**Records from a data collection:**

Content starts

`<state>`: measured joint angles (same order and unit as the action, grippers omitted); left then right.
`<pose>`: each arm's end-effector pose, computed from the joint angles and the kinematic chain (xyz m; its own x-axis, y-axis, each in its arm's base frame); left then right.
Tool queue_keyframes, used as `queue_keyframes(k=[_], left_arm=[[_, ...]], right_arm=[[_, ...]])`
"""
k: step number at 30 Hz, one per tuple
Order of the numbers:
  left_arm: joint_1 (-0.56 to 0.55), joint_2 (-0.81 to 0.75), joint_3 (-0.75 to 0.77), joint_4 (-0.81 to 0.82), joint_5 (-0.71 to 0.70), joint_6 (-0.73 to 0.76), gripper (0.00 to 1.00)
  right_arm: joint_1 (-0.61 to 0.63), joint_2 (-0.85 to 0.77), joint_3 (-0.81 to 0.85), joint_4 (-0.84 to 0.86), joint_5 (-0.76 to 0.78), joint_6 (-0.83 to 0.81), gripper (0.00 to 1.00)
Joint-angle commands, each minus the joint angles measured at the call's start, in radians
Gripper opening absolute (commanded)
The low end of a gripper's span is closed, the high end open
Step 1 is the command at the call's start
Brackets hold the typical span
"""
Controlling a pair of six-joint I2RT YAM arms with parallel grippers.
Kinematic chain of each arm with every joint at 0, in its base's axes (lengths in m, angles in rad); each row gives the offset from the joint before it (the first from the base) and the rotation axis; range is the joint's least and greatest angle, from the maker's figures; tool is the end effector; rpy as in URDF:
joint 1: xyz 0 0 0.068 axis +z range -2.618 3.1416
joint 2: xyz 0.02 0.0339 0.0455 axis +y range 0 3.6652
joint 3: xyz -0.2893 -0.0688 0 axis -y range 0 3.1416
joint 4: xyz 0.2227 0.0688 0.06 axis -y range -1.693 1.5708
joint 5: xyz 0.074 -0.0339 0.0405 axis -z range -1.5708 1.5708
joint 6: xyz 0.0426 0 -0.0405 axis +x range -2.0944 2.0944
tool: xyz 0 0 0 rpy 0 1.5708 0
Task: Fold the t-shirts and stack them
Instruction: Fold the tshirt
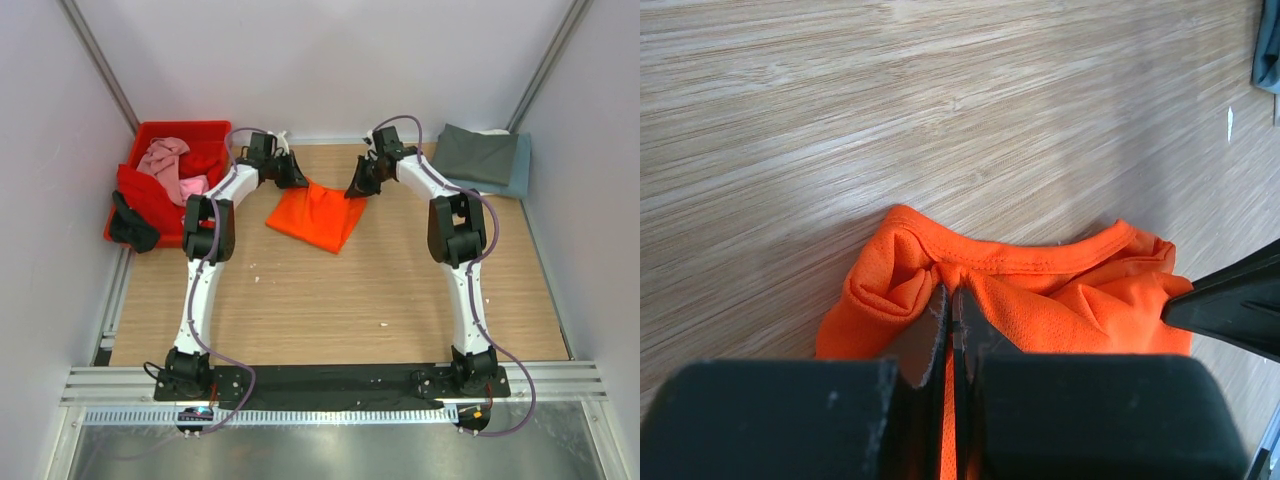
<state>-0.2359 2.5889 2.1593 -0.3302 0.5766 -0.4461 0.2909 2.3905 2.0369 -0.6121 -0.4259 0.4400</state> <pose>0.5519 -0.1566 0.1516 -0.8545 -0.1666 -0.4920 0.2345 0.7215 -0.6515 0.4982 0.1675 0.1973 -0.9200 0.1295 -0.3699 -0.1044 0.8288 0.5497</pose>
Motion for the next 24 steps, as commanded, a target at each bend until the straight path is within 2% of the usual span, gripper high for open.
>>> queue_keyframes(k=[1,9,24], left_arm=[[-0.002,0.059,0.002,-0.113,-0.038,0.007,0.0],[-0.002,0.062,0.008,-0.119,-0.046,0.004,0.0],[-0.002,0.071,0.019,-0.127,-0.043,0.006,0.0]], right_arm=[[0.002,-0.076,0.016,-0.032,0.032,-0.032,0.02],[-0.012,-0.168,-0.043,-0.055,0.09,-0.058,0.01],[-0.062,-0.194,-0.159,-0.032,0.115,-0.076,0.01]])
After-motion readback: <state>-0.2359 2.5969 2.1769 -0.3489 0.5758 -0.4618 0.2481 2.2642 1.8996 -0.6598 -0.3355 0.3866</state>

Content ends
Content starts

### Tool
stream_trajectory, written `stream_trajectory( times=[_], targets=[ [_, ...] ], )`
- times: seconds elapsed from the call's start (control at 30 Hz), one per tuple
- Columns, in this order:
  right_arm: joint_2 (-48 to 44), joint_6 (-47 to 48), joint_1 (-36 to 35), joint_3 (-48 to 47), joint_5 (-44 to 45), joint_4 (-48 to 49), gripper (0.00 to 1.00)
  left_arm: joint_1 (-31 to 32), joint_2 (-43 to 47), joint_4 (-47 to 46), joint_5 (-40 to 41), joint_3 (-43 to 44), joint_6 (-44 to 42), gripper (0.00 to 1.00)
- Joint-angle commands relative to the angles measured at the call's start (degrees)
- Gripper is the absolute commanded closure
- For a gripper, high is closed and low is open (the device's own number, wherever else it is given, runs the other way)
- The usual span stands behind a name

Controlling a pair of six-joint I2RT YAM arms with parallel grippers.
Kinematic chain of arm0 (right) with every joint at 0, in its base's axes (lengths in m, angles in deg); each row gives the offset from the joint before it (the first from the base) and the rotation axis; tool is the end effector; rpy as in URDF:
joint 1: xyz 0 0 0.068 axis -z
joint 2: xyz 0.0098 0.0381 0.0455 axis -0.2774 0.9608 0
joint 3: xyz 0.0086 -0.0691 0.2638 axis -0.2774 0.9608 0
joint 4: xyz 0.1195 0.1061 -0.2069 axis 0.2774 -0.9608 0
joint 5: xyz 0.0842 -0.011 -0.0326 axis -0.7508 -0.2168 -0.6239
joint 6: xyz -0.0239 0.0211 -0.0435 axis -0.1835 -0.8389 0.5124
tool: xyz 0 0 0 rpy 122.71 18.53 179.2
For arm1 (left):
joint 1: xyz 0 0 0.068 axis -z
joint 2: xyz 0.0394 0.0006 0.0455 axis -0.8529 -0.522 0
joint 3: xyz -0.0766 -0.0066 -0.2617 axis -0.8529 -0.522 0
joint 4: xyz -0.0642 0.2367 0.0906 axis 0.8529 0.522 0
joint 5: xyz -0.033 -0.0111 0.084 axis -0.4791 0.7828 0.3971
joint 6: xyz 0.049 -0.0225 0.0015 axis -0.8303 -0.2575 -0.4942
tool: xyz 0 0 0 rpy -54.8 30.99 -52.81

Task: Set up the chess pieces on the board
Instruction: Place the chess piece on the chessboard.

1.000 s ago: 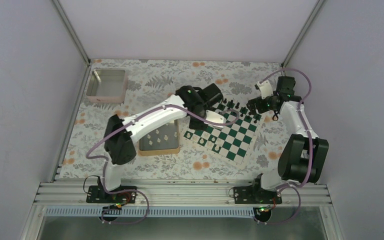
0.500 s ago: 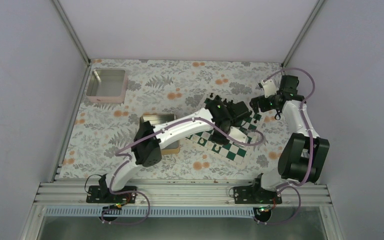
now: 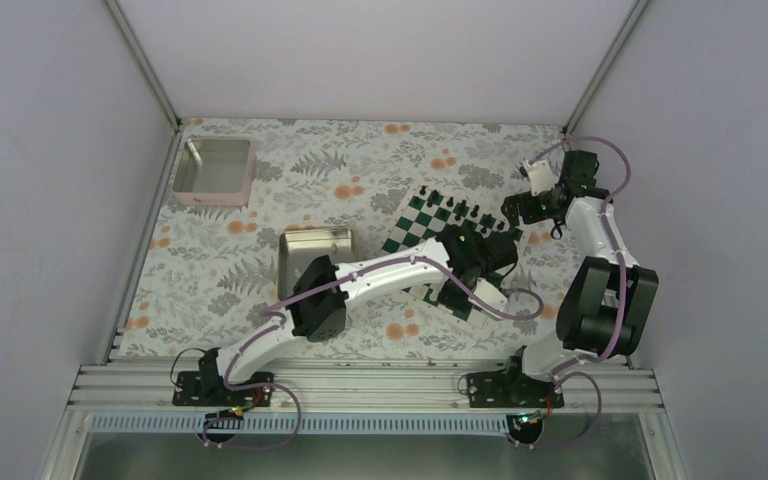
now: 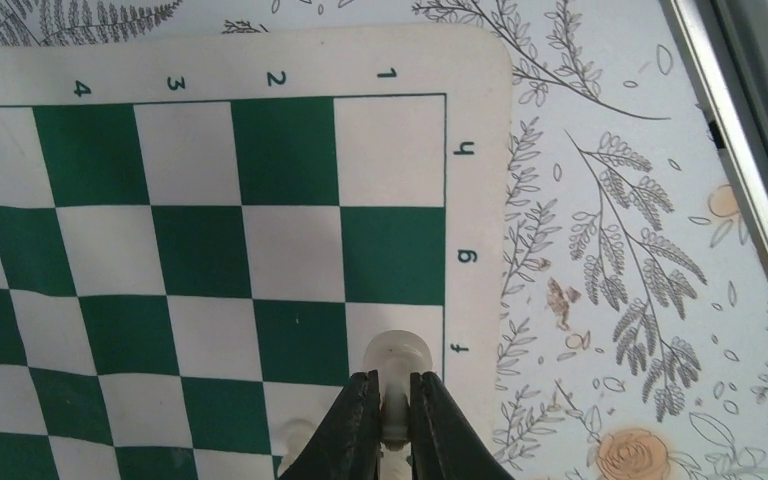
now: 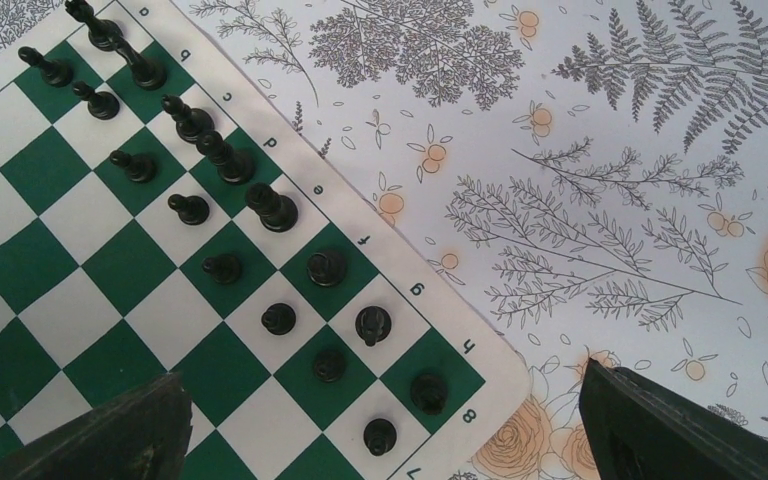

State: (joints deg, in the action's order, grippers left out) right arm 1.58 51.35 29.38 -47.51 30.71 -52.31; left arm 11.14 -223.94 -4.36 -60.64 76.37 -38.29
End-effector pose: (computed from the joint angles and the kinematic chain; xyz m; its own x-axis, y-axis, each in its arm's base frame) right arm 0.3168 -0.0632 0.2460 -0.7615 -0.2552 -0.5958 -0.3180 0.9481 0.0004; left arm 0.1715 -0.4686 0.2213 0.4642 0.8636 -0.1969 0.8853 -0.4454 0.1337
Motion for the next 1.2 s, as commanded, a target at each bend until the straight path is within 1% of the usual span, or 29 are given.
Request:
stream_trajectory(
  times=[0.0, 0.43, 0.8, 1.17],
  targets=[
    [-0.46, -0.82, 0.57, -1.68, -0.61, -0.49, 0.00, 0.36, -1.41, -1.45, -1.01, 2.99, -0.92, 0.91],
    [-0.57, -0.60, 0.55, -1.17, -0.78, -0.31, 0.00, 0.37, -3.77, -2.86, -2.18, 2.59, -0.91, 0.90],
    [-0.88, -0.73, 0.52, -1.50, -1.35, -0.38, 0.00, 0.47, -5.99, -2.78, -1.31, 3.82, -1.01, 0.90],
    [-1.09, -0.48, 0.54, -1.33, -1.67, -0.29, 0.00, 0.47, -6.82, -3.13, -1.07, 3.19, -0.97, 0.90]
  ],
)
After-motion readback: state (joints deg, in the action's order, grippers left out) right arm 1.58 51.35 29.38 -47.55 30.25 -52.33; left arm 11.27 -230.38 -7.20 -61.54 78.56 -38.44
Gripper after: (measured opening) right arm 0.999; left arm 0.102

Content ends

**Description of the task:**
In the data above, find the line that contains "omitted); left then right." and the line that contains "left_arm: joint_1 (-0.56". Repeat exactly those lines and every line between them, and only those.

**Solution for this task:**
`<state>`: measured joint angles (same order and unit as the action, grippers omitted); left then right.
`<pose>`: each arm's end-effector pose, computed from the joint angles and the kinematic chain (xyz m; its own x-axis, y-axis, each in its arm's base frame); left then right.
Tool queue_keyframes, used as `queue_keyframes(k=[_], left_arm=[[_, ...]], right_arm=[[_, ...]])`
"""
k: step number at 30 Hz, one per tuple
Order of the numbers:
  left_arm: joint_1 (-0.56 to 0.55), joint_2 (-0.81 to 0.75), joint_3 (-0.75 to 0.77), joint_4 (-0.81 to 0.82), joint_5 (-0.71 to 0.70), joint_6 (-0.73 to 0.76), gripper (0.00 to 1.00)

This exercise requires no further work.